所属:東京大学 大学院学際情報学府 学際情報学専攻

  • 略歴

    2001年6月 東京都生まれ
    2020年4月 東京大学 教養学部 理科一類 入学
    2022年4月 東京大学 工学部 機械情報工学科 進学
    2024年3月 東京大学 工学部 機械情報工学科 卒業
    2024年4月 東京大学 大学院情報理工学系研究科 知能機械情報学専攻 入学
    2026年3月 東京大学 大学院情報理工学系研究科 知能機械情報学専攻 卒業
    2026年4月 東京大学 大学院学際情報学府 学際情報学専攻 入学

  • 受賞歴

    2025年 IEEE VR VR-HSA 最優秀プレゼンテーション賞

  • 担当プロジェクトマネージャー

    稲見 昌彦

開発テーマ名

自己表現のためのモジュール型ソーシャルロボットの開発基盤の構築

概要

本プロジェクトでは、ユーザーが自身の好みに応じて自由に構成・組み立てでき、自らの身体動作で直感的に操作可能なモジュール型ソーシャルロボットの開発基盤である「Katakko」を構築した。従来のレディメイド中心のロボットでは個性の反映が困難であるという課題に対し、専門知識を必要としない形態設計および動作制御を実現するため、ブロック状モジュールとツメ型接続機構からなるハードウェア、カメラによる身体動作認識と画像からのロボット構造推定および関節対応の自動マッピングを行う動作変換技術、さらにWebインタフェースとUnity環境による統合ソフトウェア基盤を開発した。これらは市販部品および3Dプリンタで造形可能な部品によって構成され、オープンソース化を前提として提供される。本システムにより、組み立て・設定・操作・再組み立ての一連のサイクルを統合的に支援し、オリジナルロボットの直感的な試行錯誤を可能にした。
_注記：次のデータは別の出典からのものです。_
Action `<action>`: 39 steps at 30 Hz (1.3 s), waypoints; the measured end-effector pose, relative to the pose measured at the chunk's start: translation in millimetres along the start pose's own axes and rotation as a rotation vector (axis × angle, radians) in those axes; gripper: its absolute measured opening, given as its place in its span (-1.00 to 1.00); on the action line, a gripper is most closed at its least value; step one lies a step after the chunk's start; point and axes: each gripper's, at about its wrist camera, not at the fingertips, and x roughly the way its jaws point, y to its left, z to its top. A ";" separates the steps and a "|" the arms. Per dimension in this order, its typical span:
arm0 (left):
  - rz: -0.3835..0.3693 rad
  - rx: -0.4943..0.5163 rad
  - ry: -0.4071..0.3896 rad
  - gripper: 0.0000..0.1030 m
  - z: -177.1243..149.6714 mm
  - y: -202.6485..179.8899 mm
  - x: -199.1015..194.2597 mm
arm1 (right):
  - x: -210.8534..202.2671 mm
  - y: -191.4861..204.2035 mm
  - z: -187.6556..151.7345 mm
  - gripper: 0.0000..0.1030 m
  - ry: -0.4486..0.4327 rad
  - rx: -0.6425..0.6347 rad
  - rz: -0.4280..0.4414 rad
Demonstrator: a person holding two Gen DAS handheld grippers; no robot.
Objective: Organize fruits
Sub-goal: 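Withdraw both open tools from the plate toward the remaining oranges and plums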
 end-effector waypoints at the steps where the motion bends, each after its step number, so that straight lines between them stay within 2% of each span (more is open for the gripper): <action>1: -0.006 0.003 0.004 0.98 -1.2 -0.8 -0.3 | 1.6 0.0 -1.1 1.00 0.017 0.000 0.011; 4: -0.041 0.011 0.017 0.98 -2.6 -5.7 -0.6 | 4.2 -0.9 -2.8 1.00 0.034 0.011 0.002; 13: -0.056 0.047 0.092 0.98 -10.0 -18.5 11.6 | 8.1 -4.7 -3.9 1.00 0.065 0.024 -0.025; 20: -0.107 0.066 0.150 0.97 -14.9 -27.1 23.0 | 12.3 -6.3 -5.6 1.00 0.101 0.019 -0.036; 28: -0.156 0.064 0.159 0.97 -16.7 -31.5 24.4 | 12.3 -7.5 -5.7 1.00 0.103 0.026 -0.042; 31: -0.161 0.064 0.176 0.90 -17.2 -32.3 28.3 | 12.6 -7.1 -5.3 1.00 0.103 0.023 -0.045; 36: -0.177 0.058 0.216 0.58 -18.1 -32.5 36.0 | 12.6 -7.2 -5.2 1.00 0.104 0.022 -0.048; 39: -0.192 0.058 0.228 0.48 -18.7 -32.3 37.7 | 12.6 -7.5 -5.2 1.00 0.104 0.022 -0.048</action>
さらに、Maker Faire Tokyo 2025およびThe Lab.での展示を通じて、子供を含む幅広いユーザーが自由な形態設計と身体操作を楽しむ様子を確認し、本システムがロボットを自己表現の媒体として活用するための有効な基盤となることを示した。
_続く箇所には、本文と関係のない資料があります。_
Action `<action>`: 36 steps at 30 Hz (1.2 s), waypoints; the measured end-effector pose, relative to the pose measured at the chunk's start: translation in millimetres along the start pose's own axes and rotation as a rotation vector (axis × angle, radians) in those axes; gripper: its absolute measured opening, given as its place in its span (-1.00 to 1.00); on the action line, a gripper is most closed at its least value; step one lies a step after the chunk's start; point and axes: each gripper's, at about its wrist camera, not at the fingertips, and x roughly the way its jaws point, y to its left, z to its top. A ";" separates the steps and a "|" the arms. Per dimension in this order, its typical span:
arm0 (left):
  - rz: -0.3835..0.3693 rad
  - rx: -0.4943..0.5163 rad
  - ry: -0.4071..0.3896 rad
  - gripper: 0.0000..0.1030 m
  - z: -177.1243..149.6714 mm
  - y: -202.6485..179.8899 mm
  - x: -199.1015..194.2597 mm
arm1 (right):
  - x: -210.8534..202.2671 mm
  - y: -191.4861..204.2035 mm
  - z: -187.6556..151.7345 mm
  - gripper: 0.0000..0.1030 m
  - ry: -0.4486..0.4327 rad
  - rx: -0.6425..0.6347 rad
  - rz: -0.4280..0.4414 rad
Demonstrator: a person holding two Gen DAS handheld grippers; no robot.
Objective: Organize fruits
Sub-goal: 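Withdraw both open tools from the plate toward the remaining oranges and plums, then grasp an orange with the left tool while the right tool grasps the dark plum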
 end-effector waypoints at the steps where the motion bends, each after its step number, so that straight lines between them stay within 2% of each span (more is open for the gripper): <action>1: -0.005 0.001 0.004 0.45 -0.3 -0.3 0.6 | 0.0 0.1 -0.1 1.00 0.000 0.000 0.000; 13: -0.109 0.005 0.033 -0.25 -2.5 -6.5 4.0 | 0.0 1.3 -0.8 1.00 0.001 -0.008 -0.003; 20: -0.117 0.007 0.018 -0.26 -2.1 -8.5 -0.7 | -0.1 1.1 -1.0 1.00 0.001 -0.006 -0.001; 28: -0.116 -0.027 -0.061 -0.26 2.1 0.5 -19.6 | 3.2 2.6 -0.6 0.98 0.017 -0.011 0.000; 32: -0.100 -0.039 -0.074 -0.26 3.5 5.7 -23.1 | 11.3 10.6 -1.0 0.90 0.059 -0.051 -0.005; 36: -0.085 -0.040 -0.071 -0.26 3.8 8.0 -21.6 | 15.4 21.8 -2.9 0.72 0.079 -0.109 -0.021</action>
図1: モジュール型ソーシャルロボット開発基盤「Katakko」を用いて構成された、多様な形態のロボット

Katakkoの成果物の画像。キューブ状のロボットが組み合わさり、5種類の多様な形状のロボットが構成されている。

図2:関節構造に基づいて自動生成されたロボットと人間の手と対応関係(左)、組み立てたロボットの写真からモジュール配置を推定する様子(右)
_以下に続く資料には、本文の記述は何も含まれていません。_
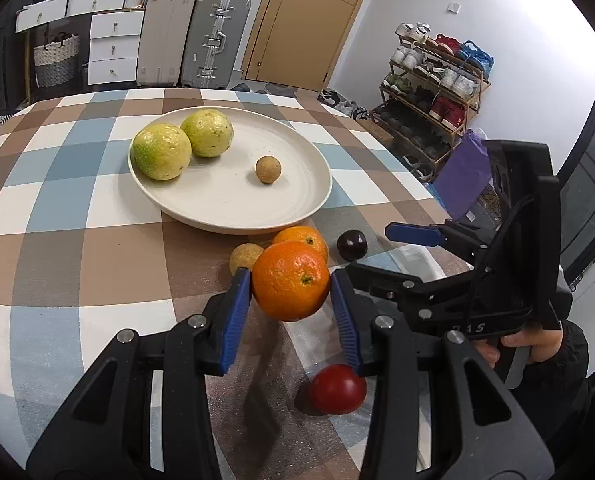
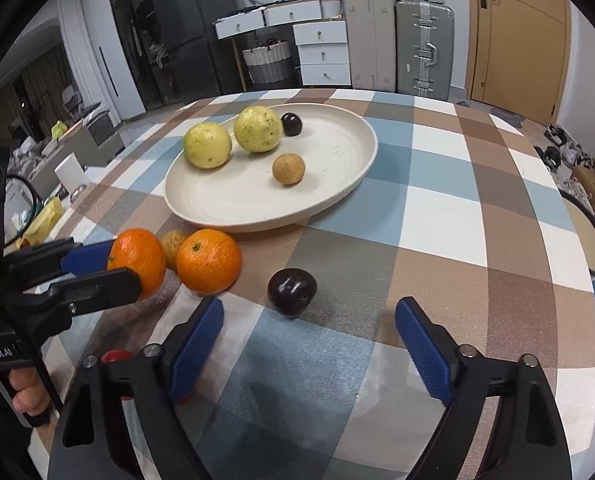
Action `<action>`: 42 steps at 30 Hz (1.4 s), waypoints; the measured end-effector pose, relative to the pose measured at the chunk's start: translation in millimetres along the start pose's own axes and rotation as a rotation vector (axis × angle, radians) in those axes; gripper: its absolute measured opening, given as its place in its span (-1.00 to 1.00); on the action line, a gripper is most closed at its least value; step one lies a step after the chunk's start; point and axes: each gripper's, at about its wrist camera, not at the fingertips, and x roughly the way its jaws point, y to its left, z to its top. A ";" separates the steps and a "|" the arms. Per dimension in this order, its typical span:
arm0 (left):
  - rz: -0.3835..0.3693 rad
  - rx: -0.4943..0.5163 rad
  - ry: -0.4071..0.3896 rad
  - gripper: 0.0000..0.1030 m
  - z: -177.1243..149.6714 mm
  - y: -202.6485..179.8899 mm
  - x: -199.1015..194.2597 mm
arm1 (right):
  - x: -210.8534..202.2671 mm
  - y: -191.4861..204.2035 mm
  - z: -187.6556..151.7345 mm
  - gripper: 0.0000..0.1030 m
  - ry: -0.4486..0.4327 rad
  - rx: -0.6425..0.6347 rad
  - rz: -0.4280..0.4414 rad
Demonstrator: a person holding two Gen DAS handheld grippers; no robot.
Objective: Organize fruits
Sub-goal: 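Grasp an orange with the left tool while the right tool grasps the dark plum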
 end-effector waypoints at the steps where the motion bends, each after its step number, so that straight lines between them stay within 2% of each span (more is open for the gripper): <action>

組み立てたロボットをさまざまな角度から撮影した画像から、ロボットを構成するモジュールの接続構造を推定する。はじめにSAM3を用いて画像の背景を削除し、VGGTによって点軍への再構成を行う。さらにユーザーが指定したモジュールの使用数と点群の色や座標をもとにk-meansでクラスタリングを行い、TRFを用いてモジュールに対応する立方体の中心座標や向きといったパラメータを推定する。最後に、推定されたモジュール構造を微調整することで、モジュール同士を整列させる。

PMの評価

横井氏は、東京大学情報理工学系研究科知能機械情報学専攻の大学院生であり、HCI(Human-Computer Interaction)を専門としている。本プロジェクトでは、ユーザーインターフェースの設計・実装とプロジェクト全体のマネジメントを担当した。
横井氏は以下の3つの能力を高い水準で備えている。
構想力:「モジュールロボットを自分の身体で操作する」というコンセプト自体が独創的であり、VRChatのアバターのように自由に姿を変えられる文化は、デジタル空間では当たり前になったが、物理的なロボットでは誰も実現できていなかった。この隙間に着目した横井氏の目の付けどころは鋭い。分身ロボット用途から汎用ロボット制作基盤へという方針転換も、横井氏のリーダーシップのもとで適切に行われた。
実装力:Web操作インタフェース、展示用アプリ2種、Unityシミュレーション環境と、複数のフロントエンドを一人で開発した。特に展示環境の制約を考慮したふりがな対応、アイドルタイマー、音声案内などの細やかな実装は、ユーザーの立場に立てる力の表れである。
展開力:Maker Faire Tokyo 2025への出展ではSLB賞を受賞し、The Lab.では400名超の来場者に体験を届けた。展示を通じてユーザの反応をリアルタイムにコードに反映するという、高速なフィードバックループを回す力も発揮した。特許戦略とオープンソース公開の両立を構想し、コミュニティ形成まで見据えている点にも展開力の高さが表れている。
横井氏のリーダーシップは、序盤にメンバー間で方向性が揃わなかった時期に、展示でユーザーに触れてもらうことで突破口を開いた判断に端的に表れている。机上の議論で行き詰まったときに外に出る決断ができること、そして多様な意見を取捨選択しながらプロジェクトを前に進められることは、リーダーとしての地力である。
以上のことから横井氏は「スーパークリエータ」の基準を十分に満たしていると判断する。

クリエータからひとこと

最近は「Katakko」を誰もが使える状況にするために準備を進めています。具体的には,スマートフォンで利用ができる操作のためのプログラムを書くほか、特許の取得を進めています。
SIGGRAPH 2026(CG/インタラクション系の学会)にKatakkoを採択いただいたため,7月にロサンジェルスで展示をしてくる予定です。もっと広くの人にKatakkoを使っていただけるよう、環境整備を進めていきたいです。 また、私はデンマークで留学をしており、デザインに関する理論を勉強しています。